**Dataset section:**
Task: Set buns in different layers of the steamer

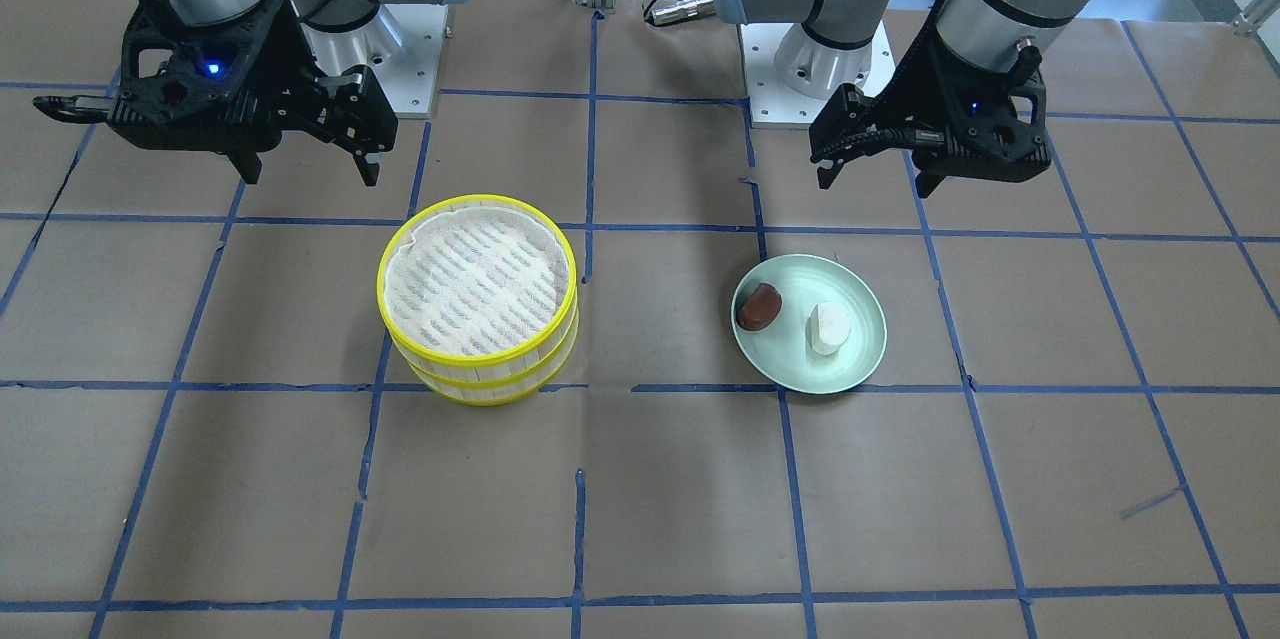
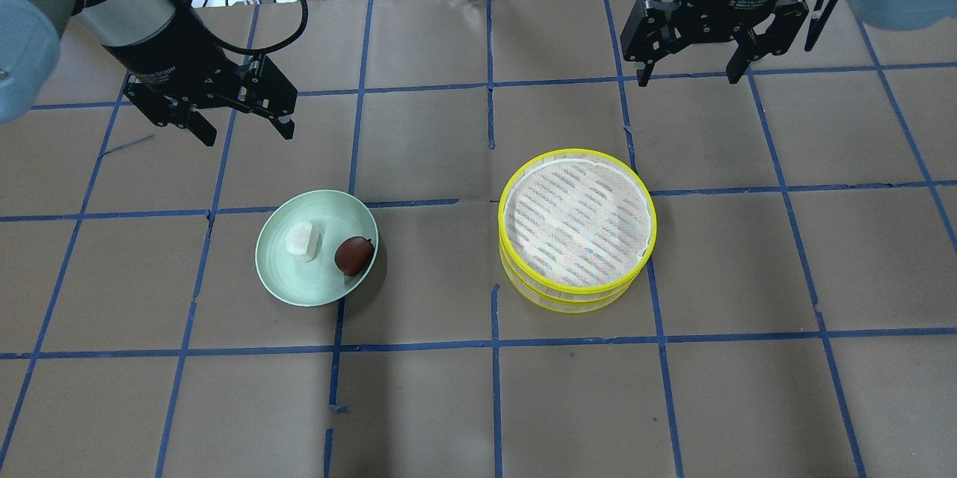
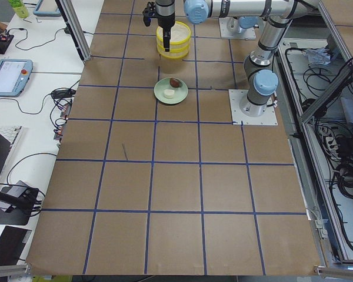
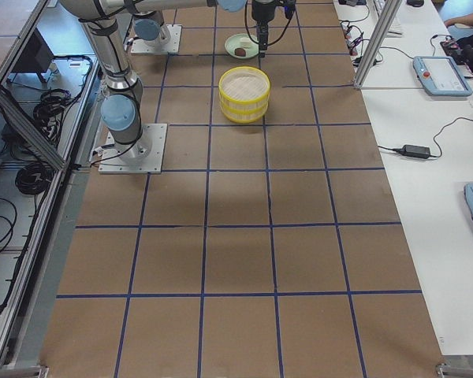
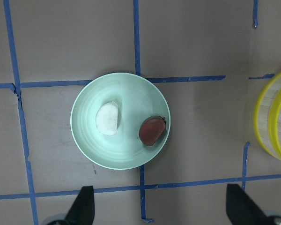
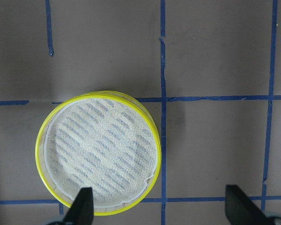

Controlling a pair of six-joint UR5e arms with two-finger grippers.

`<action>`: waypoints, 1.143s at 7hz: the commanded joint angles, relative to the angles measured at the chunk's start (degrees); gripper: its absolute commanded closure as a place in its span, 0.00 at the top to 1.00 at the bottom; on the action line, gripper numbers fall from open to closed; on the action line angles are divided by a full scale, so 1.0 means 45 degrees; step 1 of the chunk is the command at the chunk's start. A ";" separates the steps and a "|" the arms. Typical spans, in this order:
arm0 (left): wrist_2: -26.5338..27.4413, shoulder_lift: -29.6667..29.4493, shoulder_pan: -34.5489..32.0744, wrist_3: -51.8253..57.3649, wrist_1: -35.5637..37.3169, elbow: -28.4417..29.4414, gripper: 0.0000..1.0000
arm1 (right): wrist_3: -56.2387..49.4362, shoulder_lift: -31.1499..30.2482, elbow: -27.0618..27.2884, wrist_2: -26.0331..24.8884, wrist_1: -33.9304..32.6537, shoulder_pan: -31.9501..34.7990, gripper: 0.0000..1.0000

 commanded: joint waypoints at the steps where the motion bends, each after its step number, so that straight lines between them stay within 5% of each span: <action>1: 0.0012 0.0007 -0.0002 0.0027 -0.0002 -0.0005 1.00 | 0.0019 0.0000 0.0000 0.0010 0.0009 0.0020 0.99; 6: 0.0168 -0.0049 0.0948 0.0144 -0.0178 -0.0160 1.00 | -0.0098 0.0039 0.0445 -0.0068 0.0049 -0.0097 0.98; 8: 0.0168 -0.0831 0.1150 -0.0032 0.1587 -0.2183 1.00 | -0.0098 0.0039 0.0937 -0.0068 -0.0224 -0.0058 0.98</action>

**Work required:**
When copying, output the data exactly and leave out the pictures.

**Result below:**
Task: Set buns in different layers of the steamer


Controlling a pair of six-joint UR5e arms with two-finger grippers.

`<action>`: waypoints, 1.143s at 7hz: the commanded joint angles, relative to the angles measured at the chunk's start (degrees); gripper: its absolute commanded closure as a place in its span, 0.00 at the top to 1.00 at the bottom; on the action line, gripper numbers fall from open to closed; on the action line angles are divided by a full scale, so 1.0 means 45 degrees; step 1 of the chunk is the command at the chunk's start. A ";" separates the steps and a "|" the arms. Typical spans, in this order:
arm0 (left): wrist_2: -26.5338..27.4413, shoulder_lift: -29.6667..29.4493, shoulder_pan: -34.5489..32.0744, wrist_3: -51.8253..57.3649, wrist_1: -35.5637..37.3169, elbow: -28.4417..29.4414, gripper: 0.0000..1.0000
arm1 (right): wrist_3: -56.2387..49.4362, shoulder_lift: -31.1499..30.2482, elbow: -27.0618..27.2884, wrist_2: -26.0331..24.8884, wrist_1: -33.9304..32.6537, shoulder_pan: -31.9501..34.7990, gripper: 0.0000..1.0000

 commanded: joint waypoints at the steps where the motion bends, each after its step number, so that straight lines between them stay within 5% of each span: <action>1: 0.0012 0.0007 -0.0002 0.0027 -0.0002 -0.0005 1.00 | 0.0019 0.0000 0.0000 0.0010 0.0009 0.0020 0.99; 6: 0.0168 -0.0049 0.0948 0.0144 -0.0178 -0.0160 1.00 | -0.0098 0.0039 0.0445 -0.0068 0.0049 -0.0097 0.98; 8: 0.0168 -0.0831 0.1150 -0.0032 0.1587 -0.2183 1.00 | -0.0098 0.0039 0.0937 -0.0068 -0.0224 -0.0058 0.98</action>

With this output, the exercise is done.